L'Ocse mette l'Italia al quinto posto nella classifica relativa al peso delle imposte sui salari

Le famiglie non spendono: troppo cara la vita e troppe alte le tasse in busta paga. Così la ripresa si allontana e franano gli investimenti, con un raffronto lungo tutto l'arco della crisi impietoso. Nel giro di poche ore Istat prima ed Ocse poi, hanno messo nero su bianco ciò che gli italiani constatano ad ogni estratto conto, la ricchezza dal 2007 in poi è evaporata, ed il bilancio famigliare scricchiola ogni ora di più.

Nel 2016 le famiglie italiane hanno aumentato la spesa per consumi dell'1,3%, meno della crescita del loro reddito disponibile che è stata pari all'1,6%. Di conseguenza, spiega l'Istat, la propensione al risparmio delle famiglie è salita all'8,6% in rialzo dello +0,2%. Sale anche il potere di acquisto delle famiglie (+1,6%) in quanto il deflatore dei consumi privati risulta invariato. Ma questi soldi in più, non vengono spesi in prodotti reali, ma in bollette, tasse ed altri oneri. L'onere fiscale complessivo delle famiglie, al netto delle tasse già detratte in busta paga, nel 2016 rappresenta infatti il 16,6% del reddito disponibile, era al 16,5% nel 2015. In termini reali perciò i consumi finali delle famiglie, che relativamente al 2016 per volume sono risultati inferiori del 4,8% rispetto al 2007. Dopo il calo significativo del 2009 vi è stata una risalita e nel 2011 il volume dei consumi è risultato di poco inferiore a quello pre-crisi (-1,5% rispetto al 2007). In corrispondenza della seconda fase recessiva si è avuta, invece, una forte contrazione (nel 2013 il volume era del 7,7% al di sotto del livello di inizio periodo), solo parzialmente compensata dal lento recupero del 2014-2016. La spesa effettiva delle famiglie per l'acquisto di beni e servizi sul mercato, consumi netti, è scesa di 3,4 punti percentuali. La seconda conseguenza di questa diluizione della ricchezza, è che il flusso di investimenti misurati a prezzi correnti hanno registrato nel decennio 2007-2016 una flessione del 18,1%, con l'edilizia in frenata addirittura del 36,4%.

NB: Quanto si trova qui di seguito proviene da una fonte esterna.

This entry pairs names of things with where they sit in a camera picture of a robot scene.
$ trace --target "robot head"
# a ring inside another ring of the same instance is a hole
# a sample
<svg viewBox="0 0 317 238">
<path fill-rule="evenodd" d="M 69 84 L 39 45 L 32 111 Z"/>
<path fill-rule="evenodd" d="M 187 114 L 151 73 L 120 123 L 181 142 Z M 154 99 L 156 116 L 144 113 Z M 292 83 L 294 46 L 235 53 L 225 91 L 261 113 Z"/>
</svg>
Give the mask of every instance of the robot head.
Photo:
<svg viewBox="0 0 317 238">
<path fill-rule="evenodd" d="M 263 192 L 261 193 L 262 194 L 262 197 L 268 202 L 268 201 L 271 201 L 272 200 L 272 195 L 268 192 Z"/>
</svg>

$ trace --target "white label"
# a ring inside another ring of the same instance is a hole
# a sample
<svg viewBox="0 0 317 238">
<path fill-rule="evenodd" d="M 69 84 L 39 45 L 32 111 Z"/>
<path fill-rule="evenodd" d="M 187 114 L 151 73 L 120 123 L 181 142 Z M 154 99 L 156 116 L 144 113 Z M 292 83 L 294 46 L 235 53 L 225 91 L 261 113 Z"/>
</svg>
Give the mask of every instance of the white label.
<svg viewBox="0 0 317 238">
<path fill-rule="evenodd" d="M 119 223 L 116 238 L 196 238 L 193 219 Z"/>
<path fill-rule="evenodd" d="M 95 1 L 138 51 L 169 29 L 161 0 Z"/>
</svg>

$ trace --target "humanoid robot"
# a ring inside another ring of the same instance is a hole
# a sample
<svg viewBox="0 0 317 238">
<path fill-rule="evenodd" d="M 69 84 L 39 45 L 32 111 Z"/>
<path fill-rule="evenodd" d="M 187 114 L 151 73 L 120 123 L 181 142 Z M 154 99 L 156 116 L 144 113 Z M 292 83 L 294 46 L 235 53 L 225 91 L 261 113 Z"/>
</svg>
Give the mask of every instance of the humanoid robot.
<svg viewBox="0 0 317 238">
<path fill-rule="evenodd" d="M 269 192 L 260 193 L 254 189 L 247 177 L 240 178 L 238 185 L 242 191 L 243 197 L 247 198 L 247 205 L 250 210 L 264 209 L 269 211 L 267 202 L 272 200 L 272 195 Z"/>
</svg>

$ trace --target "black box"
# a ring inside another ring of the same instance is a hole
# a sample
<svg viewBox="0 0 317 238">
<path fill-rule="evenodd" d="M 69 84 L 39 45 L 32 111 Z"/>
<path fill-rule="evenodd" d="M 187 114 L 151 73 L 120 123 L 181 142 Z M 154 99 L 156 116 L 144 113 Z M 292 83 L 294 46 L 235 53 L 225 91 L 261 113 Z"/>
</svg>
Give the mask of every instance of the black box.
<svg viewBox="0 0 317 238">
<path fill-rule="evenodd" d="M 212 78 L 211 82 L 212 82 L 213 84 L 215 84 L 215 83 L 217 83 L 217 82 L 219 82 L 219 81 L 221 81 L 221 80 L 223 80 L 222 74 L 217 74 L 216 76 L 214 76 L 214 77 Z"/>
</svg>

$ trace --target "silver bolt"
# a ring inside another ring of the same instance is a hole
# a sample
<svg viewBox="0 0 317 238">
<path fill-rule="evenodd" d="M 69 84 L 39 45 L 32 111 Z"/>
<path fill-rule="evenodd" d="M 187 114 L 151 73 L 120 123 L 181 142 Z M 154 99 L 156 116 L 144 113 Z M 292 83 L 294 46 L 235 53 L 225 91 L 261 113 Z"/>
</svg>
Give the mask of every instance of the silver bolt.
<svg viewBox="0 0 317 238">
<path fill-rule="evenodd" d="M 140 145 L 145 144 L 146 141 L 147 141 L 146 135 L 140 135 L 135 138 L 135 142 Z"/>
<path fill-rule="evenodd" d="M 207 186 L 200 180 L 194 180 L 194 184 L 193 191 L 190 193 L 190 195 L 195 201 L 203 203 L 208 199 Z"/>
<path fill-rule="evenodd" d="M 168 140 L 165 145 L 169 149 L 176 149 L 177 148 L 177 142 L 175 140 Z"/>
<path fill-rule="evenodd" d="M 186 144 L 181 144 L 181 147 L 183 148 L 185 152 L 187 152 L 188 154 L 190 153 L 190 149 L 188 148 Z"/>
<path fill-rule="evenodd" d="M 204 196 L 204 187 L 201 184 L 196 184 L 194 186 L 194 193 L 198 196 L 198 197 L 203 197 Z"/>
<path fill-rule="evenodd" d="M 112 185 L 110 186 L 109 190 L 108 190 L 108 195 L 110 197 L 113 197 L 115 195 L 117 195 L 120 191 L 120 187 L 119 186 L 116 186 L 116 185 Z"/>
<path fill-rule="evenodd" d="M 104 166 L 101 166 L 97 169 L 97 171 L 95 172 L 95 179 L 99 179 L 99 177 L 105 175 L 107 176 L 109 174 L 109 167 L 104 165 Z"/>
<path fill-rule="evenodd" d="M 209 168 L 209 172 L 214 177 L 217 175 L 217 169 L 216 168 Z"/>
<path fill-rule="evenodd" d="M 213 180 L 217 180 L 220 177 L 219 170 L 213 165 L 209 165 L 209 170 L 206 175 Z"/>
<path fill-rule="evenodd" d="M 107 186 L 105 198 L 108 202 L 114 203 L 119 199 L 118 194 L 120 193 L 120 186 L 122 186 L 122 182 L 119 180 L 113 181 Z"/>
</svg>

Tutto ciò avviene su stipendi che restano bassi, penalizzati dal 'cuneo fiscale': l'Ocse ci mette al quinto posto tra le economie avanzate. Per un lavoratore senza famiglia l'insieme delle imposte che tagliano le buste paga è pari 47,8%, dal 47,1% del 2000. Peggio di noi fanno solo Belgio (54%), Germania (49,4%), Ungheria (48,2%), Francia (48,1%). L'Italia al quarto posto con il 38,6% di cuneo per le coppie che hanno un figlio. Il rapporto 'Taxing Wages' 2017 diffuso dall'Ocse, evidenzia anche come tra 2000 e 2017 il cuneo fiscale medio di tutti i Paesi Ocse sia invece diminuito di 1 punto percentuale dal 37% al 36%. L'imposta sul reddito ed i contributi previdenziali assommano l'85% del cuneo fiscale totale, rispetto al 77% del totale Ocse, con un tax rate medio netto di 31,1% nel 2016, rispetto alla media Ocse del 25,5%. In altre parole in Italia la paga da portare a casa di un singolo lavoratore medio, al netto delle imposte e dei benefici, è pari il 68,9% del loro salario lordo, rispetto alla media Ocse del 74,5%.

Tornando ai dati Istat, viene segnalato come tra 2007 e 2016 i redditi da lavoro dipendente sono stati quelli più tutelati, si è infatti registrata un'evoluzione complessivamente positiva, con un aumento dell'8,6% tra il 2007 e il 2016. Inevitabile la spaccatura tra garantiti e non, ecco perché nel 2016 crescono dell'1,4% le prestazioni sociali nette ricevute dalle famiglie: aumento dello 0,8% delle pensioni e delle rendite; indennità, riferite in particolare a disoccupazione e maternità +7,5%, le prestazioni complementari (assegni familiari, assegno di integrazione salariale) dell'1,8% e le misure dirette al sostegno del reddito del 2,7%.